__HOW TO COMPLETE THIS TASK__. Every single entry that follows must be copied exactly.

__RECORDS FOR THIS TASK__.
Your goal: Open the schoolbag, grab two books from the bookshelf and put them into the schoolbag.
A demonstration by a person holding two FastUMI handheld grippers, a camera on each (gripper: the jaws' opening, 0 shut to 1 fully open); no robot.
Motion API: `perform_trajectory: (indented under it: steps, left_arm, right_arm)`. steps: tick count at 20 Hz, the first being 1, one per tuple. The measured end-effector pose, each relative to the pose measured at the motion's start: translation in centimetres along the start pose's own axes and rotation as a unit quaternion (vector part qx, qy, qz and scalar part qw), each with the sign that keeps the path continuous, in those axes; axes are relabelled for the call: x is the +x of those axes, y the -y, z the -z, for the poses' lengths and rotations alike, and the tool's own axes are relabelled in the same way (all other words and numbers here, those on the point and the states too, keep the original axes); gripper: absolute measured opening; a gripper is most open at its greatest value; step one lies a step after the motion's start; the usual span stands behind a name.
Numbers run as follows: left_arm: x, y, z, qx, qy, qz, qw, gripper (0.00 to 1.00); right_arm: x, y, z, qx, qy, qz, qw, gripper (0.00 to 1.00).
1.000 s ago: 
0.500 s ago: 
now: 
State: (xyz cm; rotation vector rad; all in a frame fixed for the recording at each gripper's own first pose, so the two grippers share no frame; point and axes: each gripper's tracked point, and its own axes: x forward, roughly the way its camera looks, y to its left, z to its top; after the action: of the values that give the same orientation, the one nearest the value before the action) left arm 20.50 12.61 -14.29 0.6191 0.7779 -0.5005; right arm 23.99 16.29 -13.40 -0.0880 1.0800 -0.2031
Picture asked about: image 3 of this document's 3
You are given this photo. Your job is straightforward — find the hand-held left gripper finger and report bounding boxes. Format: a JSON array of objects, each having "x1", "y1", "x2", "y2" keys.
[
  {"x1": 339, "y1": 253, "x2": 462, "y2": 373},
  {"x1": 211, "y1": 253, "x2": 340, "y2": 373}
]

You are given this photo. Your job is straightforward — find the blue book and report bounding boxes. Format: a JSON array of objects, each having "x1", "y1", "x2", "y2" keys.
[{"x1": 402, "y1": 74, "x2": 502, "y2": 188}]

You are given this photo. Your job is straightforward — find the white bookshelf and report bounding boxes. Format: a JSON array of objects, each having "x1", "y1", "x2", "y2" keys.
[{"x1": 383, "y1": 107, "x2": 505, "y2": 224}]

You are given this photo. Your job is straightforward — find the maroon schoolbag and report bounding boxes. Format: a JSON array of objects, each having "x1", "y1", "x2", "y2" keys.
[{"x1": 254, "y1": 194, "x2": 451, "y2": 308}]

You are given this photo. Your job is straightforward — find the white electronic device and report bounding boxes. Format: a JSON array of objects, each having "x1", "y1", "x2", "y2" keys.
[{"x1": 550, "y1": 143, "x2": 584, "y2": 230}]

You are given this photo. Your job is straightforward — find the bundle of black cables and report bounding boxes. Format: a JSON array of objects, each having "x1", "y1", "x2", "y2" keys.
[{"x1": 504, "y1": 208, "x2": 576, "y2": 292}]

__OUTPUT OF THE TASK__.
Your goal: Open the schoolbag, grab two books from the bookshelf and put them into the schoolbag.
A demonstration by a person holding two FastUMI handheld grippers, a camera on each (gripper: the jaws' opening, 0 shut to 1 fully open); no robot.
Motion API: `perform_trajectory: (indented under it: steps, left_arm, right_arm)`. steps: tick count at 20 Hz, the first being 1, one per tuple. The measured end-effector pose, each relative to the pose measured at the motion's start: translation in centimetres along the start pose's own axes and rotation as a unit quaternion (vector part qx, qy, qz and scalar part qw), each with the sign that keeps the path continuous, in those axes; axes are relabelled for the call: x is the +x of those axes, y the -y, z the -z, for the poses' lengths and rotations alike, and the tool's own axes are relabelled in the same way (all other words and numbers here, those on the point and the states too, keep the original axes); gripper: absolute measured opening; a gripper is most open at its greatest value; step one lies a step after the motion's start; the usual span stands behind a name.
Numbers run as follows: left_arm: x, y, z, qx, qy, qz, qw, gripper (0.00 to 1.00); right_arm: x, y, z, qx, qy, qz, qw, gripper (0.00 to 1.00).
1.000 s ago: 
0.500 s ago: 
now: 
State: (xyz cm; rotation vector rad; all in a frame fixed for the recording at each gripper's own first pose, so the two grippers share no frame; point and axes: each gripper's tracked point, and its own axes: x forward, roughly the way its camera looks, y to its left, z to its top; after the action: of the values that give the same orientation, the one nearest the value before the action) left arm 20.50 12.61 -14.29 0.6191 0.7779 -0.5005; right arm 23.99 16.29 -13.40 -0.0880 1.0800 -0.2031
Picture asked about: image 3 of this document's 3
You are given this photo. Your job is straightforward — find the hand-held left gripper finger and report bounding boxes. Format: a JSON array of objects, each having "x1", "y1", "x2", "y2" keys.
[
  {"x1": 339, "y1": 253, "x2": 462, "y2": 373},
  {"x1": 211, "y1": 253, "x2": 340, "y2": 373}
]

You are given this photo. Your job is straightforward — find the blue book and report bounding boxes. Format: a JSON array of objects, each having "x1", "y1", "x2", "y2" keys.
[{"x1": 402, "y1": 74, "x2": 502, "y2": 188}]

You are given this photo. Your job is straightforward — find the white bookshelf and report bounding boxes. Format: a JSON array of objects, each having "x1", "y1", "x2", "y2" keys.
[{"x1": 383, "y1": 107, "x2": 505, "y2": 224}]

You are given this photo. Your job is straightforward — find the maroon schoolbag and report bounding boxes. Format: a JSON array of objects, each having "x1", "y1", "x2", "y2" keys.
[{"x1": 254, "y1": 194, "x2": 451, "y2": 308}]

You are given this photo. Your job is straightforward — find the white electronic device and report bounding boxes. Format: a JSON array of objects, each having "x1", "y1", "x2", "y2" keys.
[{"x1": 550, "y1": 143, "x2": 584, "y2": 230}]

You are given this photo. Your job is straightforward — find the bundle of black cables and report bounding boxes. Format: a JSON array of objects, each having "x1", "y1", "x2", "y2" keys.
[{"x1": 504, "y1": 208, "x2": 576, "y2": 292}]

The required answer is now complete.